§ **Work required**
How does the data below read from its first line through the line containing "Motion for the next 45"? Print those lines exactly.

§ **Data excerpts**
/---

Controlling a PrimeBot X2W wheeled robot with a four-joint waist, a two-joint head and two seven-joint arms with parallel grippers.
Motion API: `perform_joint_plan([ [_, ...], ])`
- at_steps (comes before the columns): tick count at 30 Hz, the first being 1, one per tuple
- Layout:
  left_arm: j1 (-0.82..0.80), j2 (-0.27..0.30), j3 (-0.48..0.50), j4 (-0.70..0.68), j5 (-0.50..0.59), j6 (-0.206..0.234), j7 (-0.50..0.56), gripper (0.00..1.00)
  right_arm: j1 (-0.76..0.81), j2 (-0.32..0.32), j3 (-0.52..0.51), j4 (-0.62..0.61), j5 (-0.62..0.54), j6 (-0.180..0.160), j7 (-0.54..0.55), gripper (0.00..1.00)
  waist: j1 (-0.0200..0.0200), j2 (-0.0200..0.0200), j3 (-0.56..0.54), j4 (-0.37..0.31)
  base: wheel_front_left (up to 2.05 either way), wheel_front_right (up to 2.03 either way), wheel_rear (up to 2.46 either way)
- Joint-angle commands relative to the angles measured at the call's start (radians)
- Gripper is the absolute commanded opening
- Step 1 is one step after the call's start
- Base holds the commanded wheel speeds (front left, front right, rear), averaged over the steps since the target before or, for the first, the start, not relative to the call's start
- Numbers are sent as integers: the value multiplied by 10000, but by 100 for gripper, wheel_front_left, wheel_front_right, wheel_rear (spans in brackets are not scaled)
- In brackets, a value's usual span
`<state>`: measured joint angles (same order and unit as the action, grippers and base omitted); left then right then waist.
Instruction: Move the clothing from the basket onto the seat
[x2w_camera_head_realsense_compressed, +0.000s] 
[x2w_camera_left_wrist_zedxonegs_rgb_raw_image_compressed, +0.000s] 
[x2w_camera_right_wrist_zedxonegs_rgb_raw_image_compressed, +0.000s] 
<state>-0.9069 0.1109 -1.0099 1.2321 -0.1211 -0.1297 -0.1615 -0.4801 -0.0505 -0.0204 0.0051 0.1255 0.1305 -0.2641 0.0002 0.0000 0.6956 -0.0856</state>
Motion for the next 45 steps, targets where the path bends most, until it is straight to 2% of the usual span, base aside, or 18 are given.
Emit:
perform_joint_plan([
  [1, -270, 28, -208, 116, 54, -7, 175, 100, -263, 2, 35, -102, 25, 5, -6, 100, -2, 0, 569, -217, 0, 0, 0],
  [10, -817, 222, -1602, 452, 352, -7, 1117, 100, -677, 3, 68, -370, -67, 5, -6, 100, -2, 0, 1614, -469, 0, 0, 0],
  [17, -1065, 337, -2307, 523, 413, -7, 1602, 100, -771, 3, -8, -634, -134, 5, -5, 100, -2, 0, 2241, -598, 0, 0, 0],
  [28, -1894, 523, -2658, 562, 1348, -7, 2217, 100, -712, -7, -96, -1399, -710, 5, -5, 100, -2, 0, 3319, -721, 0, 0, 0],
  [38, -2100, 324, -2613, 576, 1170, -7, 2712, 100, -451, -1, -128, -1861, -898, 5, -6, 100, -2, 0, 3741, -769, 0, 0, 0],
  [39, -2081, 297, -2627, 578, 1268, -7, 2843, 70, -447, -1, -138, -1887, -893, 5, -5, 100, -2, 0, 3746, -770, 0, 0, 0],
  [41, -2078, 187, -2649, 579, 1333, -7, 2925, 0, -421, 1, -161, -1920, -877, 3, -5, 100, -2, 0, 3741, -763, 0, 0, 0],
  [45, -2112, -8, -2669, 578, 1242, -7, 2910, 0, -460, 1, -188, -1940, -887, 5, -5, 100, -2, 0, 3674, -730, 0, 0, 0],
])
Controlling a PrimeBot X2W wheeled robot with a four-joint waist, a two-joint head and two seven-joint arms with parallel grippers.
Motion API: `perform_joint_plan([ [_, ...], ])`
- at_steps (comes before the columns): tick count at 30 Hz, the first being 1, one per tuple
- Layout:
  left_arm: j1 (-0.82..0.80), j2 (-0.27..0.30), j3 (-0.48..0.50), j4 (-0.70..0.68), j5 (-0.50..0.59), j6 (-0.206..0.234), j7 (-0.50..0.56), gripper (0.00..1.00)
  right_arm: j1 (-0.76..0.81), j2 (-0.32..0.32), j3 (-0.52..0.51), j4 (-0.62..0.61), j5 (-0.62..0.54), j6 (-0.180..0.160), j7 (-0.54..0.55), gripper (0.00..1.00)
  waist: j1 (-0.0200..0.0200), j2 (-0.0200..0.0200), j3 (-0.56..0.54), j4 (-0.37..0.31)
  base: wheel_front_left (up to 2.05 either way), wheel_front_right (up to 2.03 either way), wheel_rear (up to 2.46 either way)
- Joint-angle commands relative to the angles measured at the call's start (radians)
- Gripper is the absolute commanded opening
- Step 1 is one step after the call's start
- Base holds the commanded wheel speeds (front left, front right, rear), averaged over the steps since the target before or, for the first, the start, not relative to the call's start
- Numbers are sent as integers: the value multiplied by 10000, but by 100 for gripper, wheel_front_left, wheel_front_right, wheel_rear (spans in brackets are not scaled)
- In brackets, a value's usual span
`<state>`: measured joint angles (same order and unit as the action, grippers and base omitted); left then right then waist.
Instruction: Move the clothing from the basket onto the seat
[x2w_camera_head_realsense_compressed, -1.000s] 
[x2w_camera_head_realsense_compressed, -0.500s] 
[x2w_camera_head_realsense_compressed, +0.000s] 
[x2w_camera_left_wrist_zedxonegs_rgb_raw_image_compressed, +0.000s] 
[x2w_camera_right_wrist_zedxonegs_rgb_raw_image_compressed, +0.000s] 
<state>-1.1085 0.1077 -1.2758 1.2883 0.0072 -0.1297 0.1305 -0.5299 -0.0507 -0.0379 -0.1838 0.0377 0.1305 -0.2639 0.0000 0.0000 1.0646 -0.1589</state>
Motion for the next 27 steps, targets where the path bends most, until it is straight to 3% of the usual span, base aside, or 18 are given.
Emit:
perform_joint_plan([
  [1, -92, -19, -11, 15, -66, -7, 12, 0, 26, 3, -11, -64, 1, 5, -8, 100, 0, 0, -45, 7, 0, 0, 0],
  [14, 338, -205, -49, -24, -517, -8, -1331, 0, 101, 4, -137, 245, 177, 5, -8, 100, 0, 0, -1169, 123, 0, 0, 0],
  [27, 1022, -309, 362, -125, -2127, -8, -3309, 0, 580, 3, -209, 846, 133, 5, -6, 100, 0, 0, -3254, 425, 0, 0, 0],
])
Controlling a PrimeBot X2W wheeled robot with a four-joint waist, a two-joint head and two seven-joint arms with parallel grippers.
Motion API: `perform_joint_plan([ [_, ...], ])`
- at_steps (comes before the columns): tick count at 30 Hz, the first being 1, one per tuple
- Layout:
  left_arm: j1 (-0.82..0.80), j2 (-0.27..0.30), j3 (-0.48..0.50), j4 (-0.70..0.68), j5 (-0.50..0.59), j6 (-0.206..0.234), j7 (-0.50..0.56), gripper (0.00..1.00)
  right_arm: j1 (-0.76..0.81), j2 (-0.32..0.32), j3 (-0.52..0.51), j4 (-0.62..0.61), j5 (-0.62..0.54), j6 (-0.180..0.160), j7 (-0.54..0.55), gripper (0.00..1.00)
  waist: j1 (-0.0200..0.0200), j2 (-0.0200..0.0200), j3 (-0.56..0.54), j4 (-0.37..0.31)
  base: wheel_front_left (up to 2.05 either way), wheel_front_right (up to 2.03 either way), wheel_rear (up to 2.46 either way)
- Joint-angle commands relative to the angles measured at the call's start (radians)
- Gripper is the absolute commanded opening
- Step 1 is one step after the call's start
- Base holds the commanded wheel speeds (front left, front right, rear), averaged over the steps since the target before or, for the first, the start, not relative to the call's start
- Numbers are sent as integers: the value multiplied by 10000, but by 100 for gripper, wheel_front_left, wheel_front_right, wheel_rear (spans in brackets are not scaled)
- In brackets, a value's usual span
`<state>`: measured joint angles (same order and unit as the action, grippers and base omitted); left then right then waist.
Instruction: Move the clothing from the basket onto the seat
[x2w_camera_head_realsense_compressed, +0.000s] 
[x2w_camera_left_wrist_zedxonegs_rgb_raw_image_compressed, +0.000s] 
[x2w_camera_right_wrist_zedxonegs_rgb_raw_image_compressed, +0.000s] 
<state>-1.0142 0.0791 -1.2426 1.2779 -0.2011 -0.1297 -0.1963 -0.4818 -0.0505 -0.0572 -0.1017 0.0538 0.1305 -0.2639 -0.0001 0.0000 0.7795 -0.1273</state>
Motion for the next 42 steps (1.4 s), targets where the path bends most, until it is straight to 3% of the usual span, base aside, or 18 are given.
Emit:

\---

§ **Finished exercise**
Controlling a PrimeBot X2W wheeled robot with a four-joint waist, a two-joint head and two seven-joint arms with parallel grippers.
Motion API: `perform_joint_plan([ [_, ...], ])`
- at_steps (comes before the columns): tick count at 30 Hz, the first being 1, one per tuple
- Layout:
  left_arm: j1 (-0.82..0.80), j2 (-0.27..0.30), j3 (-0.48..0.50), j4 (-0.70..0.68), j5 (-0.50..0.59), j6 (-0.206..0.234), j7 (-0.50..0.56), gripper (0.00..1.00)
  right_arm: j1 (-0.76..0.81), j2 (-0.32..0.32), j3 (-0.52..0.51), j4 (-0.62..0.61), j5 (-0.62..0.54), j6 (-0.180..0.160), j7 (-0.54..0.55), gripper (0.00..1.00)
  waist: j1 (-0.0200..0.0200), j2 (-0.0200..0.0200), j3 (-0.56..0.54), j4 (-0.37..0.31)
  base: wheel_front_left (up to 2.05 either way), wheel_front_right (up to 2.03 either way), wheel_rear (up to 2.46 either way)
- Joint-angle commands relative to the angles measured at the call's start (radians)
- Gripper is the absolute commanded opening
- Step 1 is one step after the call's start
- Base holds the commanded wheel speeds (front left, front right, rear), averaged over the steps since the target before or, for the first, the start, not relative to the call's start
- Numbers are sent as integers: the value multiplied by 10000, but by 100 for gripper, wheel_front_left, wheel_front_right, wheel_rear (spans in brackets are not scaled)
- In brackets, a value's usual span
`<state>`: measured joint angles (same order and unit as the action, grippers and base omitted); left then right then waist.
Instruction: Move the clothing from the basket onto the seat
[x2w_camera_head_realsense_compressed, +0.000s] 
[x2w_camera_left_wrist_zedxonegs_rgb_raw_image_compressed, +0.000s] 
[x2w_camera_right_wrist_zedxonegs_rgb_raw_image_compressed, +0.000s] 
<state>-0.9069 0.1109 -1.0099 1.2321 -0.1211 -0.1297 -0.1615 -0.4801 -0.0505 -0.0204 0.0051 0.1255 0.1305 -0.2641 0.0002 0.0000 0.6956 -0.0856</state>
Motion for the next 45 steps, targets where the path bends most, until it is straight to 2% of the usual span, base aside, or 18 are given.

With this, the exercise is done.